Namun demikian, untuk mengoptimalkan upaya pencegahan penularan, pihak maskapai wajib menyiapkan tiga baris yang dikosongkan untuk pemisahan jika ditemukan penumpang yang bergejala saat perjalanan.

Baca Juga: Tes Antigen Tak Lagi jadi Syarat Penerbangan, Puan: Kenapa Dulu Covid Belum Landai Boleh?

Juru bicara kementerian perhubungan, Adita Irawati, mengatakan pengetatan persyaratan naik pesawat ini diterapkan dalam rangka menyusun langkah-langkah antisipasi menjelang Natal dan Tahun Baru 2022.

Adita menjelaskan, transportasi udara menunjukkan peningkatan seiring kondisi pandemi di Indonesia mulai melandai. Kemenhub telah mencatat peningkatan 10-12% jumlah penumpang pesawat sejak Agustus lalu.

"Jadi dengan tidak adanya pembatasan kapasitas namun dilakukan pengetatan syarat perjalanan dengan PCR, ini sebenarnya salah satu cara kita untuk melihat apakah pola ini untuk tetap menjaga agar mobilitas masyarakat itu aman dan sehat, tidak menimbulkan lonjakan-lonjakan kasus seperti kejadian Nataru sebelumnya," ujarnya.

Selain memperketat syarat untuk moda transportasi udara, Adita mengatakan pemerintah juga akan meningkatkan pengawasan pada transportasi darat, termasuk bekerja sama dengan Korlantas Polri.

"Kami terus belajar dari pengalaman-pengalaman libur panjang, di tahun 2021 maupun 2020 untuk mengantisipasi agar transportasi darat, khususnya bus antar kota ini bisa mengikuti ketentuan dan tidak punya potensi untuk terjadi penularan di dalam transportasi tersebut," kata Adita.

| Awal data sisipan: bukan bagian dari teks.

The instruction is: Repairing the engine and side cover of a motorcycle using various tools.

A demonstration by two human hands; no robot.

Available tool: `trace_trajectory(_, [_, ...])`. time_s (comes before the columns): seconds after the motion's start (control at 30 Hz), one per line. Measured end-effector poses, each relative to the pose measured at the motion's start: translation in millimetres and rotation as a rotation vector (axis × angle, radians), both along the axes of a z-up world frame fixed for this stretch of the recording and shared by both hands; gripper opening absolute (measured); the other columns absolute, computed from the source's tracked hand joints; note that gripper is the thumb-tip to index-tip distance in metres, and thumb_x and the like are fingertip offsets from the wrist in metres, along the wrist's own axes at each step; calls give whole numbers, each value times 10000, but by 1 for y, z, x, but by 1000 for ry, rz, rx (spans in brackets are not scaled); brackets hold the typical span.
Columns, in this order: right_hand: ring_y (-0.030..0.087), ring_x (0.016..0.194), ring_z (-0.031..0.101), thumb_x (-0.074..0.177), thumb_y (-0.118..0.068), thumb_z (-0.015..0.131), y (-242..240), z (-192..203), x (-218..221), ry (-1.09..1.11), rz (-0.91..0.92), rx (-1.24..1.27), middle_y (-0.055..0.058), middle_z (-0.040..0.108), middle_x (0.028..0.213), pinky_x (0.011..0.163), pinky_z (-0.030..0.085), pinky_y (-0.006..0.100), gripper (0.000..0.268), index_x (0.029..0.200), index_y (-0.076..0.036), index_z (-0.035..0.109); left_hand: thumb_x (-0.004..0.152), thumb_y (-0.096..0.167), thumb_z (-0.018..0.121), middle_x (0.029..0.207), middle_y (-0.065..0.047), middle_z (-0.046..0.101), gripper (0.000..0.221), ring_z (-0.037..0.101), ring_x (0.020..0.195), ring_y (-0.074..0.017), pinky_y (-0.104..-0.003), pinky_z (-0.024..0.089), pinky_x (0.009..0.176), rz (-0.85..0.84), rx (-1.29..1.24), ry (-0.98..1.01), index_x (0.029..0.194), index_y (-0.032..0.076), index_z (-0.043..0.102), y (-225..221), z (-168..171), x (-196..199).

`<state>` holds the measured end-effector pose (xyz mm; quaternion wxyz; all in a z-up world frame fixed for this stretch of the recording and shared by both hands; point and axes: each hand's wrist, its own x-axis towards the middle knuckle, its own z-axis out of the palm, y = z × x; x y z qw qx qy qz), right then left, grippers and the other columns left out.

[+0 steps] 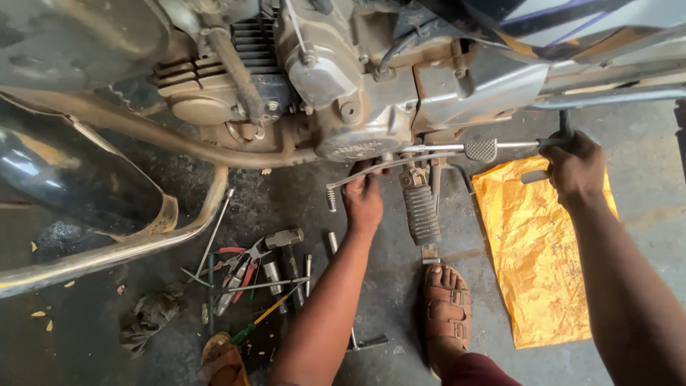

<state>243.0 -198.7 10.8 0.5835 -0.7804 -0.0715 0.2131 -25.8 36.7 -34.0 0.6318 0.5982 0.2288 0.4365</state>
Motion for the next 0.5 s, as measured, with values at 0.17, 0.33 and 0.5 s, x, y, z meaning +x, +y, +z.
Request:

Epidemiolog Universitas Indonesia, Tri Yunis Miko Wahyono, mengatakan persyaratan tes PCR bagi penumpang pesawat udara dapat membantu mengurangi kasus baru, namun ia menilai pemerintah masih kurang berhati-hati dengan mengizinkan kapasitas maksimal pesawat hingga 100%.
Menurut Miko, seharusnya kapasitas pesawat tetap dibatasi, lalu ditingkatkan perlahan-lahan.